Follow the leader. It's a game so simple even the smallest child can play it. All you need is one person bold enough to march out front and a few others cooperative enough to follow behind. Right? Not really. But, sadly enough, that's the mistaken idea many believers have today. It's an idea that has hindered the growth of Christian businesses, ministries and the Church at large. And it's time we began to correct it. It's time we became the leaders God intended us to be.

At first glance, it might appear that we already have more than enough leaders. But the truth is, what we actually have is a surplus of people who think they're leaders but they aren't. We've all seen them: (and at one time or another could probably be numbered among them) Self-proclaimed leaders who are walking along with no one following them.

Pardon me for stating the obvious, but the very word leader implies that a person has the ability to obtain followers. It refers to someone who has been able to exercise enough influence over other people to convince them to go in a particular direction. The person who is marching ahead with no one behind him isn't leading-he's just taking a walk!
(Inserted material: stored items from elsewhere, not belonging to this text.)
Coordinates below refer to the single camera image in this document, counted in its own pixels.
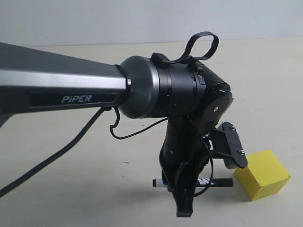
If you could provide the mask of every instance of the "white wall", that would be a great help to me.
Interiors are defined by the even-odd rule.
[[[302,0],[0,0],[0,42],[24,46],[303,35]]]

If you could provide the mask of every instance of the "yellow cube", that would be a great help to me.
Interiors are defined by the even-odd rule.
[[[236,168],[235,175],[251,201],[278,193],[290,179],[271,150],[249,155],[247,160],[248,167]]]

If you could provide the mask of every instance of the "wooden block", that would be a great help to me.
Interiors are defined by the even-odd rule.
[[[236,168],[235,175],[251,201],[278,193],[290,179],[271,150],[264,150],[247,157],[248,167]]]

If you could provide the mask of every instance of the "robotic arm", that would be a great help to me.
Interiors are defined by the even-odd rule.
[[[206,35],[214,38],[210,50],[191,56],[195,41]],[[90,107],[114,108],[117,116],[121,111],[133,119],[168,118],[159,156],[162,177],[153,186],[172,193],[177,217],[190,217],[194,197],[211,186],[232,186],[213,174],[198,178],[209,161],[213,166],[213,158],[223,159],[228,169],[248,164],[235,127],[216,127],[233,97],[230,86],[201,61],[218,44],[217,36],[201,32],[177,60],[153,53],[108,65],[0,43],[0,127],[14,114]],[[204,189],[195,193],[197,187]]]

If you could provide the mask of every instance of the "white table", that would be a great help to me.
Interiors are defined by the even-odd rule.
[[[194,55],[208,48],[199,42]],[[41,50],[116,64],[131,55],[177,58],[185,43],[44,47]],[[109,133],[105,113],[69,153],[0,200],[1,227],[302,226],[303,38],[221,41],[205,62],[235,97],[222,121],[236,125],[246,154],[271,149],[291,175],[276,195],[249,202],[239,183],[212,188],[194,200],[192,218],[176,218],[160,177],[166,123],[128,140]],[[67,144],[96,109],[21,114],[0,129],[0,186]],[[122,118],[126,135],[156,119]],[[203,176],[209,176],[209,167]],[[215,160],[215,177],[234,177]]]

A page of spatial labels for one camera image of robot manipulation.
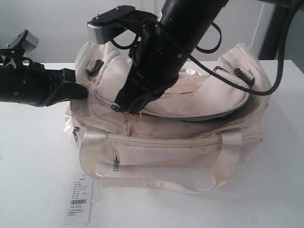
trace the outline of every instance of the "black cable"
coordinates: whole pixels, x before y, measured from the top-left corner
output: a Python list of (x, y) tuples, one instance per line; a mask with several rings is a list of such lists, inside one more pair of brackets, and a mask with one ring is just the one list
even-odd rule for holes
[(202, 49), (202, 48), (200, 48), (199, 46), (196, 46), (196, 49), (197, 49), (199, 52), (204, 53), (204, 54), (212, 54), (212, 53), (216, 52), (216, 51), (219, 49), (220, 45), (222, 44), (222, 31), (220, 30), (220, 27), (219, 27), (216, 23), (214, 23), (214, 22), (213, 22), (211, 25), (212, 25), (212, 26), (218, 31), (218, 33), (219, 33), (219, 42), (218, 42), (218, 44), (215, 46), (215, 48), (213, 48), (213, 49)]
[(284, 57), (285, 57), (285, 45), (286, 45), (286, 39), (287, 39), (287, 34), (288, 34), (288, 30), (290, 27), (290, 24), (296, 14), (296, 12), (301, 8), (301, 6), (304, 4), (304, 0), (299, 0), (294, 7), (291, 9), (290, 13), (288, 14), (288, 17), (285, 21), (285, 24), (282, 28), (282, 34), (280, 37), (280, 42), (279, 42), (279, 50), (278, 50), (278, 64), (277, 64), (277, 75), (276, 75), (276, 80), (275, 83), (273, 84), (273, 86), (267, 90), (267, 91), (256, 91), (256, 90), (252, 90), (252, 89), (248, 89), (245, 87), (242, 87), (240, 85), (237, 85), (229, 80), (227, 80), (226, 78), (218, 75), (217, 73), (211, 71), (210, 69), (208, 69), (206, 66), (204, 66), (203, 64), (201, 64), (195, 57), (193, 57), (189, 52), (185, 51), (183, 48), (181, 48), (179, 46), (179, 44), (167, 33), (166, 29), (164, 28), (164, 26), (159, 23), (158, 21), (156, 21), (155, 19), (145, 19), (143, 21), (143, 24), (147, 21), (151, 21), (153, 22), (157, 27), (159, 27), (162, 32), (164, 33), (164, 35), (167, 37), (167, 39), (183, 54), (186, 55), (190, 60), (192, 60), (196, 65), (198, 65), (200, 68), (202, 68), (203, 70), (205, 70), (207, 73), (209, 73), (210, 75), (216, 77), (217, 79), (225, 82), (226, 84), (242, 90), (244, 92), (250, 93), (250, 94), (254, 94), (254, 95), (259, 95), (259, 96), (266, 96), (266, 95), (270, 95), (272, 94), (275, 90), (277, 90), (277, 88), (279, 87), (281, 80), (282, 80), (282, 75), (283, 75), (283, 68), (284, 68)]
[(130, 45), (128, 45), (128, 46), (120, 46), (119, 44), (116, 43), (116, 41), (115, 41), (113, 38), (111, 38), (110, 41), (111, 41), (111, 43), (112, 43), (115, 47), (117, 47), (117, 48), (119, 48), (119, 49), (121, 49), (121, 50), (128, 50), (128, 49), (132, 48), (132, 47), (136, 44), (138, 38), (139, 38), (139, 36), (136, 35), (136, 37), (135, 37), (134, 41), (132, 42), (132, 44), (130, 44)]

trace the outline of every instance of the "barcode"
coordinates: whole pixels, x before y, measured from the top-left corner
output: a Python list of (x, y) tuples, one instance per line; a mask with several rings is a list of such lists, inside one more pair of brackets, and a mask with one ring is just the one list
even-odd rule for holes
[(86, 203), (86, 199), (74, 199), (71, 200), (71, 204), (82, 204), (82, 203)]

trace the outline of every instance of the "bag handle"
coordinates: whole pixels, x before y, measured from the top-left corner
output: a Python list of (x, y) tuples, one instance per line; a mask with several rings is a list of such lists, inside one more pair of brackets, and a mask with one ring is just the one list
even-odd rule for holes
[(186, 194), (202, 194), (227, 183), (241, 154), (243, 143), (242, 132), (239, 129), (233, 129), (220, 133), (222, 136), (222, 150), (211, 169), (213, 184), (204, 191), (193, 191), (165, 180), (108, 178), (96, 173), (96, 161), (100, 151), (103, 149), (107, 132), (94, 128), (88, 128), (84, 134), (80, 147), (80, 165), (86, 175), (93, 179), (101, 180), (101, 184), (104, 187), (150, 188), (177, 191)]

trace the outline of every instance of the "fabric strap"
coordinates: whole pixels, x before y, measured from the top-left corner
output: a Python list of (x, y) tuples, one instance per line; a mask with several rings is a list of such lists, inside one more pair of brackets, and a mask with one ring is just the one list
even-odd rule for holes
[(242, 132), (239, 129), (221, 132), (222, 150), (212, 167), (213, 184), (204, 191), (194, 191), (179, 184), (165, 180), (149, 180), (137, 178), (109, 178), (95, 172), (96, 162), (102, 152), (107, 132), (88, 128), (80, 147), (80, 165), (86, 175), (100, 180), (104, 187), (135, 187), (182, 192), (186, 194), (202, 194), (227, 183), (239, 160), (242, 147)]

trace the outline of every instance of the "bag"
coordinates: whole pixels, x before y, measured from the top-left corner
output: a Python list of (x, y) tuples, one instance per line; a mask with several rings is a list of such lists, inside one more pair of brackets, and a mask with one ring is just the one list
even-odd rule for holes
[[(93, 76), (88, 66), (102, 60)], [(76, 58), (76, 82), (89, 96), (72, 100), (65, 131), (80, 147), (83, 171), (104, 187), (141, 187), (197, 194), (225, 184), (236, 164), (260, 144), (260, 121), (270, 96), (249, 95), (194, 69), (182, 69), (174, 87), (141, 115), (114, 111), (131, 62), (110, 42), (86, 43)], [(216, 72), (249, 87), (234, 73), (268, 90), (266, 73), (244, 44), (218, 59)]]

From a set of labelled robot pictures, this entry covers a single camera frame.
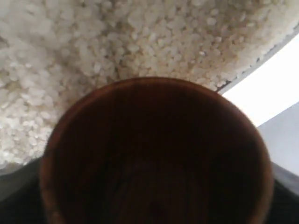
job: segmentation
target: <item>white rice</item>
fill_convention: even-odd
[[[98,87],[163,76],[216,90],[298,23],[298,0],[1,0],[0,169],[40,157]]]

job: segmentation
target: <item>wooden measuring cup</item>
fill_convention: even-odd
[[[40,186],[50,224],[261,224],[273,179],[263,140],[235,106],[156,77],[71,107],[47,144]]]

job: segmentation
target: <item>brown cup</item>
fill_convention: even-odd
[[[41,163],[50,224],[261,224],[266,147],[202,86],[138,78],[98,89],[60,119]]]

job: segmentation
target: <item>rice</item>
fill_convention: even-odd
[[[298,0],[2,0],[0,169],[40,157],[96,88],[159,76],[215,91],[298,22]]]

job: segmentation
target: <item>uncooked rice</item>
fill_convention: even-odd
[[[40,157],[96,88],[159,76],[215,91],[298,22],[298,0],[1,0],[0,169]]]

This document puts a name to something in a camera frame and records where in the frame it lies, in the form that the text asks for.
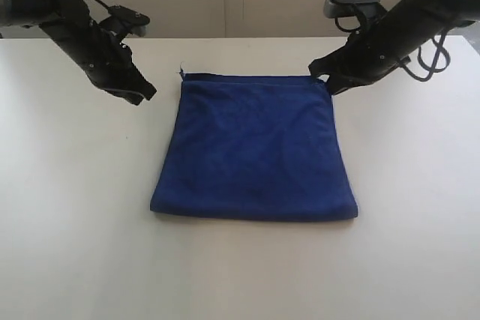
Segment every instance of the folded towel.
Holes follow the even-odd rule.
[[[152,211],[298,222],[357,216],[323,82],[310,76],[182,77]]]

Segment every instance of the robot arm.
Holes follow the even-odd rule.
[[[312,76],[329,75],[326,85],[330,93],[340,94],[373,84],[399,67],[419,81],[445,70],[438,69],[437,62],[442,54],[447,66],[450,62],[443,48],[446,35],[453,28],[480,20],[480,0],[401,0],[390,11],[380,0],[327,0],[324,13],[334,18],[337,26],[339,18],[348,16],[356,16],[360,23],[356,29],[342,29],[351,33],[345,46],[309,66]],[[428,71],[421,78],[408,69],[409,54],[430,39],[437,51],[431,67],[419,53],[420,65]]]
[[[110,14],[100,23],[90,17],[83,0],[0,0],[0,26],[38,25],[94,86],[135,105],[150,100],[156,89],[135,67],[130,48],[122,43],[128,34],[144,35],[150,19],[97,1]]]

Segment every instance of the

Another basic quality of leadership is the ability to organize those who are following in order to achieve a stated purpose or desired result. In other words, a real leader can mobilize people, meet goals and make things happen.

More Than a Title
Now, in the light of that information, I'd like you to ask yourself, "Am I a leader?" If you're born again, you're called to be one. That's right. At the most basic level, every member of the Body of Christ is divinely destined to lead others into the kingdom of God. We're all called to influence people for Jesus. Once we're faithful in that area, God will promote us to other positions of leadership. Generally, that's where the problems begin. That's because many people think once they've been given positions or titles of authority that the positions themselves make them leaders. Nothing could be further from the truth.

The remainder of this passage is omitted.